[PATCH 13/15] x86/kconfig/64: Enable popular scheduler, cgroups and namespaces options in the defconfig

Ingo Molnar posted 15 patches 7 months, 2 weeks ago
[PATCH 13/15] x86/kconfig/64: Enable popular scheduler, cgroups and namespaces options in the defconfig
Posted by Ingo Molnar 7 months, 2 weeks ago
Since the x86 defconfig aims to be a distro kernel work-alike with
fewer drivers and a shorter build time, enable a handful of
popular scheduler and cgroups options that are typically enabled
on major Linux distributions.

The options enabled is a superset of the latest Ubuntu and Fedora
kernel debugging configs, using Ubuntu's config-6.11.0-24-generic
file, Fedora's kernel-x86_64-fedora.config and RHEL's
kernel-x86_64-rhel.config from kernel-ark.git.

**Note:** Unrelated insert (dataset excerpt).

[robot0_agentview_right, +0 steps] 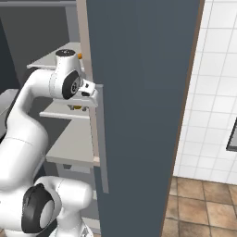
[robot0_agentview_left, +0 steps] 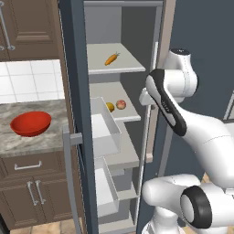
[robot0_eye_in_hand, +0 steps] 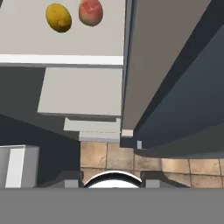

Signed-off-by: Ingo Molnar <mingo@kernel.org>
Cc: Ard Biesheuvel <ardb@kernel.org>
Cc: Arnd Bergmann <arnd@arndb.de>
Cc: David Woodhouse <dwmw@amazon.co.uk>
Cc: H. Peter Anvin <hpa@zytor.com>
Cc: Linus Torvalds <torvalds@linux-foundation.org>
Cc: Masahiro Yamada <yamada.masahiro@socionext.com>
Cc: Michal Marek <michal.lkml@markovi.net>
---
 arch/x86/configs/defconfig.x86_64 | 25 ++++++++++++++++++++++---
 1 file changed, 22 insertions(+), 3 deletions(-)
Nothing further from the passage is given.